# Week 10 Readings

Every programming language enforces certain "rules" for a program to execute successfully and produce the output we expect. These "rules" constitute the **syntax** and **semantics** of the language. **_Syntax_** refers to the rules governing the structure and arrangement of symbols in a program determining a valid line of code, while **_semantics_** describes the meaning behind those symbols and how they are interpreted to perform operations defining what the code does when executed. In simple terms, syntax acts as the "grammar" and semantics as the "meaning" of a programming language.
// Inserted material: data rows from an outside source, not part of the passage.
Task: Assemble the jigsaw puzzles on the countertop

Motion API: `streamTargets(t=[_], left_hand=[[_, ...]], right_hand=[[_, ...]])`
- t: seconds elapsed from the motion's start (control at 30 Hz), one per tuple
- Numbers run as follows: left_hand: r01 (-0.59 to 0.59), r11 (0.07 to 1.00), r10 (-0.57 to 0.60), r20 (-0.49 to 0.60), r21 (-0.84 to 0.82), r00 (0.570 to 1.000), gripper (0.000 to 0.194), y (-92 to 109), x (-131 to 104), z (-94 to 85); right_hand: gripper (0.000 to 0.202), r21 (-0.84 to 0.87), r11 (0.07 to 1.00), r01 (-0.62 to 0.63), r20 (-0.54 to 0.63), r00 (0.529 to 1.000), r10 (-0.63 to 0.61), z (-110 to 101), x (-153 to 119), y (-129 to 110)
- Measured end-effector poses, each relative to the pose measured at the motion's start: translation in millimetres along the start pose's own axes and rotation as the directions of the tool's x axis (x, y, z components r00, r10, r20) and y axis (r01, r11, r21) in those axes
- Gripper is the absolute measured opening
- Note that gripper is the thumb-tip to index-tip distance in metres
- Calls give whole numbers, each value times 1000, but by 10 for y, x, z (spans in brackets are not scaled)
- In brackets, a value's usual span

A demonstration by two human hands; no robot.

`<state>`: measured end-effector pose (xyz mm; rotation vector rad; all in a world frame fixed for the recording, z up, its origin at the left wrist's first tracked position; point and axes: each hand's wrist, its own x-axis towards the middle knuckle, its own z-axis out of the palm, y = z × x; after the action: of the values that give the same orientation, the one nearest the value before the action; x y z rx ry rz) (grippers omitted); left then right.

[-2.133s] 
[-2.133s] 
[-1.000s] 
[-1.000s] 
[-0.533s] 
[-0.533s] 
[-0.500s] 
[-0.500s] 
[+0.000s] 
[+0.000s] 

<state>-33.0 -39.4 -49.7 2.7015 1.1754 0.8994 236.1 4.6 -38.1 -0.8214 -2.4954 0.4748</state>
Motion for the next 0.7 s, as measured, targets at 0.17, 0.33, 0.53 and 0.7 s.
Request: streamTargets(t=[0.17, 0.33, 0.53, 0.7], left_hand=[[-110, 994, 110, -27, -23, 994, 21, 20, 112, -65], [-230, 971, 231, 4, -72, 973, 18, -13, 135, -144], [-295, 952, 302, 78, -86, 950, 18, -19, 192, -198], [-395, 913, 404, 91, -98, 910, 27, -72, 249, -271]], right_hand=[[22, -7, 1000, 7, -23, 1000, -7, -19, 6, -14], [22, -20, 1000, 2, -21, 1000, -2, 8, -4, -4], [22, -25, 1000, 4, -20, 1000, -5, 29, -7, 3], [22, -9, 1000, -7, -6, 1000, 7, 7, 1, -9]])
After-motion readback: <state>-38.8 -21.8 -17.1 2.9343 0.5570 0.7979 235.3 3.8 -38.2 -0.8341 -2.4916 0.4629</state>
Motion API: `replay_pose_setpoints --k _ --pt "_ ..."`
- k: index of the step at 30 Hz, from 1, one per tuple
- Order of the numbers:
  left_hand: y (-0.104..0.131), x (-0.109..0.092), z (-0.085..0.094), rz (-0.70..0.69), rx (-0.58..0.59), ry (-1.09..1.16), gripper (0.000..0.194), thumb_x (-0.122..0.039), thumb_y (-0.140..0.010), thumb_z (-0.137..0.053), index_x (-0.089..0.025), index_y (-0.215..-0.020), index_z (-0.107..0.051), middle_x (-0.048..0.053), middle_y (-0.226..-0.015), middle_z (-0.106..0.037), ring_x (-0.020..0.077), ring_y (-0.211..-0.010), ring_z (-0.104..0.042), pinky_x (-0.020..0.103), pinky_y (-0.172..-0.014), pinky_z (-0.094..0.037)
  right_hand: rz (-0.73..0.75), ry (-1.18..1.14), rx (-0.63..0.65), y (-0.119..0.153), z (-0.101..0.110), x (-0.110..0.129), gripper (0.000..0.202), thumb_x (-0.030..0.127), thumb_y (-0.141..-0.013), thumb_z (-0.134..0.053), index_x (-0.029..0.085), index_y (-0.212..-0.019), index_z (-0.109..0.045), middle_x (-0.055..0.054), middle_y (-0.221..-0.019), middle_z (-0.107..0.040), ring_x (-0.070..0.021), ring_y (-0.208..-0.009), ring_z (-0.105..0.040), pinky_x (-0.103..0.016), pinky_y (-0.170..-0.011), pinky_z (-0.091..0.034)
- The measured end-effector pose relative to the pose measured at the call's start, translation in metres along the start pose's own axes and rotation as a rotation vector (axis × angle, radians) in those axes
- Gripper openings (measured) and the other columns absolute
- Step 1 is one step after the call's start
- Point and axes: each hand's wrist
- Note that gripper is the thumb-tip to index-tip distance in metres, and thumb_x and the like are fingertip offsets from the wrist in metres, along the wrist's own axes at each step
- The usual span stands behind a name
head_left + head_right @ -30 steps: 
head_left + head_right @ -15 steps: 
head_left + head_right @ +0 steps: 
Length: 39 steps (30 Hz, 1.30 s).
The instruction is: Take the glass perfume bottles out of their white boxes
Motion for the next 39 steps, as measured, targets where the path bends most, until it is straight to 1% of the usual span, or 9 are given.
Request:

Python has a simple but elegant syntax compared to many other programming languages making it user-friendly and easily readable. However, when we do not follow the syntax defined by Python, it errors out. We have all experienced that at some point in our programming journey, but syntax errors are not a major cause of concern anymore as IDEs have built-in "intelligence" to parse through the code and highlight incorrect syntax. Essentially, when a Python script fails, it is either because of incorrect syntax or some "exception" that occurred. Error handling becomes important as we don't want our program to crash at least when it encounters known and expected errors but instead handle those gracefully to let the user know there was an error. We saw some examples of exceptions in class and also a demo for handling errors. Let's quickly recap what we learned using a different example and build on it step-by-step.

To illustrate these, let's assume we are developing a tool to perform some analysis for which reading and validating a FASTA file is the first step. A few checks we can think of to read and validate the FASTA file are checking if

* FASTA file exists and is in the path mentioned.
* header lines start with ">"
* header lines are followed by one or more lines of sequences
* it has invalid bases. Let's assume the sequences can contain only 'A', 'a', 'T', 't', 'C', 'c', 'G', 'g', 'N' and 'n'.

To follow along, you can either copy the Vibrio_cholerae_N16961.fna to your current working directory or download the files attached in the discussion post. It is obvious that if the file does not exist, or we provide an incorrect path, Python cannot read the file resulting in an exception. Let's see what the exception is:

In [1]:
#try to read a non-existent file
with open("dummy.fasta") as fin:
    fin.readlines()
print("This doesn't print")

FileNotFoundError: [Errno 2] No such file or directory: 'dummy.fasta'

In [2]:
#give a fake path
with open("/fake/path/Vibrio_cholerae_N16961.fna") as fin:
    lines = fin.readlines()
    print(lines[:10])
print("This doesn't print")

FileNotFoundError: [Errno 2] No such file or directory: '/fake/path/Vibrio_cholerae_N16961.fna'

Both of these resulted in "FileNotFoundError" exception. As we already know, we can use `try` and `except` to handle this exception.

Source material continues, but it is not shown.